Required action: The records are to be copied exactly and in full.

Records provided:
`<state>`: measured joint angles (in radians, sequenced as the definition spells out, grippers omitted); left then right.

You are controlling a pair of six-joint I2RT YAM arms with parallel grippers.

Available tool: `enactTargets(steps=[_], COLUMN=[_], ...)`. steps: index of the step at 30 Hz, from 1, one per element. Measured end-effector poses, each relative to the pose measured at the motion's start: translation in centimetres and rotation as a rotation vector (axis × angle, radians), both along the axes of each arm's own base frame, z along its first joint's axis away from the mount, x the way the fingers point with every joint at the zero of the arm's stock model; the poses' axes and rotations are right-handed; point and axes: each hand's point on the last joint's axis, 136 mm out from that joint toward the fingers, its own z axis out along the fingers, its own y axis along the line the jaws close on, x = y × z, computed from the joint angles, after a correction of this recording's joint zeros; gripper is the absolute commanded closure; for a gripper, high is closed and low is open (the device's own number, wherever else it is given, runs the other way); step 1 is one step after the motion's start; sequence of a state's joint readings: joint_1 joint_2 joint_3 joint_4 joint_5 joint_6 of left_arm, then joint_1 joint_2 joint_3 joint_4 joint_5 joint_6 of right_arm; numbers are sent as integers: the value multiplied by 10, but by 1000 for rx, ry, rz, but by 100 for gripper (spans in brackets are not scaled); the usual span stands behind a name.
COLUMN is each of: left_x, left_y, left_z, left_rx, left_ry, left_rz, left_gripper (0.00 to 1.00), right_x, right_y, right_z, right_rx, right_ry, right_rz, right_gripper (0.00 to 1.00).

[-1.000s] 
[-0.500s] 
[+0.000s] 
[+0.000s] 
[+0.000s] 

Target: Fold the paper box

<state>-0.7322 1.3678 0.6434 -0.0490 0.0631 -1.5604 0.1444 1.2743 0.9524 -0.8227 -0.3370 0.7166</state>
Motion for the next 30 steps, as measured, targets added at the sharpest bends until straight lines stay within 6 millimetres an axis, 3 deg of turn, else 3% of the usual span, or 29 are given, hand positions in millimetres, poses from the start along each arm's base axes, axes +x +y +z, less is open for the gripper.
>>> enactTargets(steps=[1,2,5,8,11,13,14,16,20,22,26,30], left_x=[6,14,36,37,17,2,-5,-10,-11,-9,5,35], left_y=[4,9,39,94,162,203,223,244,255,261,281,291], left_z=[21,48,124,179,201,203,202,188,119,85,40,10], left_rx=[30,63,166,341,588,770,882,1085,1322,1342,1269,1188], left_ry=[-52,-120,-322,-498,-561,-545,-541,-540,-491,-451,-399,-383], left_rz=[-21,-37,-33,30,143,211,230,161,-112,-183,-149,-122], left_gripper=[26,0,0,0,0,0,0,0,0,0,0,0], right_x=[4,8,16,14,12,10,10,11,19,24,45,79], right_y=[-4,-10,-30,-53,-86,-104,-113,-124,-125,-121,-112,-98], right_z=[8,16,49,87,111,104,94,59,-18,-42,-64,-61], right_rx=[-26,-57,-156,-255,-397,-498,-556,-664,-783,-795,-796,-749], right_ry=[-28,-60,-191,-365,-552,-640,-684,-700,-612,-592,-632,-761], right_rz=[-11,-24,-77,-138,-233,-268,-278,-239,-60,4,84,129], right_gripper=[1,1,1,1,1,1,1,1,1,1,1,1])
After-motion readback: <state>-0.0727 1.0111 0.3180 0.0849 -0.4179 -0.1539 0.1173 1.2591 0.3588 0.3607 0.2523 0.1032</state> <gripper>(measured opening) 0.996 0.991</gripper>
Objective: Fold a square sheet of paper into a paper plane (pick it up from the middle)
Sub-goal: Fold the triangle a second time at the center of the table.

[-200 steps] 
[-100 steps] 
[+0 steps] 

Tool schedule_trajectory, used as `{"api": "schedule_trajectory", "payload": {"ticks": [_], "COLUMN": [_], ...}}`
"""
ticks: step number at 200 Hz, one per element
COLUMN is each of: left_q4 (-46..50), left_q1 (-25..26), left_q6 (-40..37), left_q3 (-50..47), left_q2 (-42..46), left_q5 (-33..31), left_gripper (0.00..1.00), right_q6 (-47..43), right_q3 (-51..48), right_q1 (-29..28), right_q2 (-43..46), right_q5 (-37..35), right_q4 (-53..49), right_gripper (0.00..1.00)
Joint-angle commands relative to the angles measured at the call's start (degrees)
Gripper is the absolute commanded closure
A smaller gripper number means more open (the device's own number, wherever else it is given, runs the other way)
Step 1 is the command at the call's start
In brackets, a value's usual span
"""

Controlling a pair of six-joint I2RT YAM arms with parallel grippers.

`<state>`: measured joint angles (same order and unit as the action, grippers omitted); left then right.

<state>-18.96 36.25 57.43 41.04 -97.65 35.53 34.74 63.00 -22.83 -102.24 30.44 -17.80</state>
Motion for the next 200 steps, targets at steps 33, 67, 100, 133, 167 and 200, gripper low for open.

Solution:
`<state>`: measured joint angles (in radians, sequenced as the definition spells out, grippers omitted); left then right.

You are controlling a pair of six-joint I2RT YAM arms with parallel grippers.

Available tool: `enactTargets(steps=[_], COLUMN=[_], ...)`. steps: index of the step at 30 Hz, from 1, one per element. Measured end-effector poses, each relative to the pose measured at the motion's start: translation in centimetres and rotation as a rotation vector (axis × angle, radians), both along the axes of each arm's own base frame, z along its first joint's axis away from the mount, x the way the fingers point with every joint at the zero of the arm's stock model; the poses' axes and rotations are right-handed; point and axes: each hand's point on the last joint's axis, 136 mm out from that joint toward the fingers, its own z axis out along the fingers, its own y axis along the line the jaws close on, x = y × z, computed from the joint angles, after a correction of this recording's joint zeros; gripper is the absolute commanded closure; for a gripper, high is closed and low is open (the device's own number, wherever else it is given, runs the other way); step 1 is one step after the motion's start; sequence of a state's joint readings: joint_1 joint_2 joint_3 joint_4 joint_5 joint_6 of left_arm, then joint_1 joint_2 joint_3 joint_4 joint_5 joint_6 of right_arm; numbers are sent as integers: the value multiplied by 10, but by 1000 for rx, ry, rz, but by 100 for gripper (spans in brackets are not scaled); the usual span stands behind a name.
COLUMN is each of: left_x, left_y, left_z, left_rx, left_ry, left_rz, left_gripper (0.00 to 1.00), right_x, right_y, right_z, right_rx, right_ry, right_rz, right_gripper (0.00 to 1.00).

[-1.000s] 
[-0.500s] 
[+0.000s] 
[+0.000s] 
[+0.000s] 

Target: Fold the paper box

<state>-0.7322 1.3678 0.6434 -0.0490 0.0631 -1.5604 0.1444 1.2743 0.9524 -0.8227 -0.3370 0.7166</state>
Motion for the next 30 steps, as measured, targets added at the sharpest bends until straight lines stay within 6 millimetres an axis, 3 deg of turn, else 3% of the usual span, or 29 are given, hand positions in millimetres, poses from the start along each arm's base axes, axes +x +y +z, less is open for the gripper.
>>> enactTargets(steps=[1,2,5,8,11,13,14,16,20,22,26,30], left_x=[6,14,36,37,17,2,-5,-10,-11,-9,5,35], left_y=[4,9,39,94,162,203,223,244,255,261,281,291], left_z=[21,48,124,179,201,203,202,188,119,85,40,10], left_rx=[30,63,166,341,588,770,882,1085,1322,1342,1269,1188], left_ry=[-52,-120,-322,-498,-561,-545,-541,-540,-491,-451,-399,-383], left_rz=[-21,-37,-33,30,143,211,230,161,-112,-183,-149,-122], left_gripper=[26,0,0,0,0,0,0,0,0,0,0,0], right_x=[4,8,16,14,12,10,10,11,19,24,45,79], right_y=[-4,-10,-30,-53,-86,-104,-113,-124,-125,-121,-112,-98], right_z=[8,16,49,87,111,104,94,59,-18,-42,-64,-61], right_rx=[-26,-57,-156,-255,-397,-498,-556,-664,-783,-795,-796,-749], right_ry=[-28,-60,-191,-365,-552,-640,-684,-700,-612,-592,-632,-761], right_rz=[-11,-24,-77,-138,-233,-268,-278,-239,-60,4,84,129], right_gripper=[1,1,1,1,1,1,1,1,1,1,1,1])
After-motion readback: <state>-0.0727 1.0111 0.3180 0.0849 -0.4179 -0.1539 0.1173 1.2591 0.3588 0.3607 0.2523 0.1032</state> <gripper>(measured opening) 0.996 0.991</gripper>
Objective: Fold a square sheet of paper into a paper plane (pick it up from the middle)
Sub-goal: Fold the triangle a second time at the center of the table.

[-200 steps] 
[-100 steps] 
[+0 steps] 

Tool schedule_trajectory, used as `{"api": "schedule_trajectory", "payload": {"ticks": [_], "COLUMN": [_], ...}}`
"""
ticks: step number at 200 Hz, one per element
COLUMN is each of: left_q4 (-46..50), left_q1 (-25..26), left_q6 (-40..37), left_q3 (-50..47), left_q2 (-42..46), left_q5 (-33..31), left_gripper (0.00..1.00), right_q6 (-47..43), right_q3 (-51..48), right_q1 (-29..28), right_q2 (-43..46), right_q5 (-37..35), right_q4 (-53..49), right_gripper (0.00..1.00)
Joint-angle commands relative to the angles measured at the call's start (degrees)
Gripper is the absolute commanded closure
A smaller gripper number means more open (the device's own number, wherever else it is given, runs the other way)
Step 1 is the command at the call's start
In brackets, a value's usual span
"""

Controlling a pair of six-joint I2RT YAM arms with parallel grippers.

`<state>`: measured joint angles (same order and unit as the action, grippers omitted); left then right.

<state>-18.96 36.25 57.43 41.04 -97.65 35.53 34.74 63.00 -22.83 -102.24 30.44 -17.80</state>
Motion for the next 200 steps, targets at steps 33, 67, 100, 133, 167 and 200, gripper low for open.

No additional answer is needed.